• [Problem requirements]
Please restate the following records word for word.

(Data excerpts)
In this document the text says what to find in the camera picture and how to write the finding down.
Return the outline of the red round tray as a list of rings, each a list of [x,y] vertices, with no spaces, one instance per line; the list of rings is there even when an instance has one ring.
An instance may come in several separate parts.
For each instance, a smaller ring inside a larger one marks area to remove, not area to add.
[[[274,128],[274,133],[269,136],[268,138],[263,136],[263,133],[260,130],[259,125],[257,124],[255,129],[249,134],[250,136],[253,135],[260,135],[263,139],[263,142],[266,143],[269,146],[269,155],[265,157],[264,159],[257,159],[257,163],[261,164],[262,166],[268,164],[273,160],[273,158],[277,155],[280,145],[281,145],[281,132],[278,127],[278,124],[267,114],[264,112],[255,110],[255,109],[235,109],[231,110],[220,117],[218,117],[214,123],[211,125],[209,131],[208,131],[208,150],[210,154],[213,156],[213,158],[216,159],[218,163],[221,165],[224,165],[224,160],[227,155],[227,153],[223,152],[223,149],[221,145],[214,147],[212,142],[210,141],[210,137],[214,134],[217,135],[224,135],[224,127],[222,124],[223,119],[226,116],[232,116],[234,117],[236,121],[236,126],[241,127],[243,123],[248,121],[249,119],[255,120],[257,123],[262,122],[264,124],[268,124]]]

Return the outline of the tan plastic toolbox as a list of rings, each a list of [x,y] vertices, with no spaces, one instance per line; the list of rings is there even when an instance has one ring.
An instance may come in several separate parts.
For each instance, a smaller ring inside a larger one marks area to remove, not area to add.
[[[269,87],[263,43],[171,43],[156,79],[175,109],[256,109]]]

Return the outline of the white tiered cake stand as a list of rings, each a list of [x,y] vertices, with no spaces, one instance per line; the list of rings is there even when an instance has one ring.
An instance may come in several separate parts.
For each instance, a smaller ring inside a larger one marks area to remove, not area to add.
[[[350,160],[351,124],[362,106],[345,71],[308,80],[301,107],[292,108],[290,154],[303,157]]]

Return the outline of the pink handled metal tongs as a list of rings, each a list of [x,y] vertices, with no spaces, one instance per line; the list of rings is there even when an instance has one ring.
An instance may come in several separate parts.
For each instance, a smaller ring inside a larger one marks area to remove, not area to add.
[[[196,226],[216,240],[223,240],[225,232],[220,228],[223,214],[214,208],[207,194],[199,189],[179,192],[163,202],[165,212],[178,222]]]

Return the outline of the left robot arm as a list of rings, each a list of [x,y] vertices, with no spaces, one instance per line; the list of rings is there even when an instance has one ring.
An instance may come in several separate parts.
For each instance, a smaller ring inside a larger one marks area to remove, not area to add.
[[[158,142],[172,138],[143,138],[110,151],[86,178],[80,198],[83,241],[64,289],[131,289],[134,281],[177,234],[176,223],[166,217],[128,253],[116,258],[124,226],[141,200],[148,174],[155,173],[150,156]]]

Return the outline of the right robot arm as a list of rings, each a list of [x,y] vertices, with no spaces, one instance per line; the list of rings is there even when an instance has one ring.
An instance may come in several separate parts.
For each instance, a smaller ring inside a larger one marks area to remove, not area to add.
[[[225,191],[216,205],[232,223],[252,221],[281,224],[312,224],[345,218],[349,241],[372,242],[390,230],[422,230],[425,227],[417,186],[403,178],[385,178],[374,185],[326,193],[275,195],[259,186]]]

• [Answer to the problem]
In this document the text says what to find in the camera picture and how to write the finding down.
Return the outline of the red round tray as a list of rings, each a list of [x,y] vertices, with no spaces, one instance per line; the list of rings is there even when an instance has one ring.
An instance may come in several separate parts.
For each instance, a smaller ring inside a larger one marks area to remove, not area to add.
[[[274,128],[274,133],[269,136],[268,138],[263,136],[263,133],[260,130],[259,125],[257,124],[255,129],[249,134],[250,136],[253,135],[260,135],[263,139],[263,142],[266,143],[269,146],[269,155],[265,157],[264,159],[257,159],[257,163],[261,164],[262,166],[268,164],[273,160],[273,158],[277,155],[280,145],[281,145],[281,132],[278,127],[278,124],[267,114],[264,112],[255,110],[255,109],[235,109],[231,110],[220,117],[218,117],[214,123],[211,125],[209,131],[208,131],[208,150],[210,154],[213,156],[213,158],[216,159],[218,163],[221,165],[224,165],[224,160],[227,155],[227,153],[223,152],[223,149],[221,145],[214,147],[212,142],[210,141],[210,137],[214,134],[217,135],[224,135],[224,127],[222,124],[223,119],[226,116],[232,116],[234,117],[236,121],[236,126],[241,127],[243,123],[248,121],[249,119],[255,120],[257,123],[262,122],[264,124],[268,124]]]

Return the outline of the tan plastic toolbox as a list of rings, each a list of [x,y] vertices, with no spaces, one instance per line; the list of rings is there even when an instance has one ring.
An instance may come in several separate parts.
For each instance, a smaller ring inside a larger one marks area to remove, not area to add.
[[[269,87],[263,43],[171,43],[156,79],[175,109],[256,109]]]

Return the outline of the white tiered cake stand as a list of rings, each a list of [x,y] vertices, with no spaces, one instance per line; the list of rings is there even when an instance has one ring.
An instance may come in several separate parts.
For each instance, a smaller ring inside a larger one marks area to remove, not area to add.
[[[350,160],[351,124],[362,106],[345,71],[308,80],[301,107],[292,108],[290,154],[303,157]]]

Return the outline of the pink handled metal tongs as a list of rings, each a list of [x,y] vertices, with no spaces, one instance per line; the list of rings is there even when an instance has one ring.
An instance may come in several separate parts.
For each instance, a smaller ring inside a larger one marks area to remove, not area to add.
[[[196,226],[216,240],[223,240],[225,232],[220,228],[223,214],[214,208],[207,194],[199,189],[179,192],[163,202],[165,212],[178,222]]]

Return the outline of the left robot arm as a list of rings, each a list of [x,y] vertices, with no spaces, one instance per line; the list of rings is there even when an instance has one ring.
An instance may come in several separate parts.
For each instance, a smaller ring inside a larger one marks area to remove, not area to add.
[[[158,142],[172,138],[143,138],[110,151],[86,178],[80,198],[83,241],[64,289],[131,289],[134,281],[177,234],[176,223],[166,217],[128,253],[116,258],[124,226],[141,200],[148,174],[155,173],[150,156]]]

Return the outline of the right robot arm as a list of rings, each a list of [x,y] vertices, with no spaces, one instance per line; the list of rings is there even when an instance has one ring.
An instance may come in several separate parts.
For each instance, a smaller ring inside a larger one marks area to remove, not area to add.
[[[225,191],[216,205],[232,223],[252,221],[281,224],[312,224],[345,218],[349,241],[372,242],[390,230],[422,230],[425,227],[417,186],[403,178],[385,178],[374,185],[326,193],[275,195],[259,186]]]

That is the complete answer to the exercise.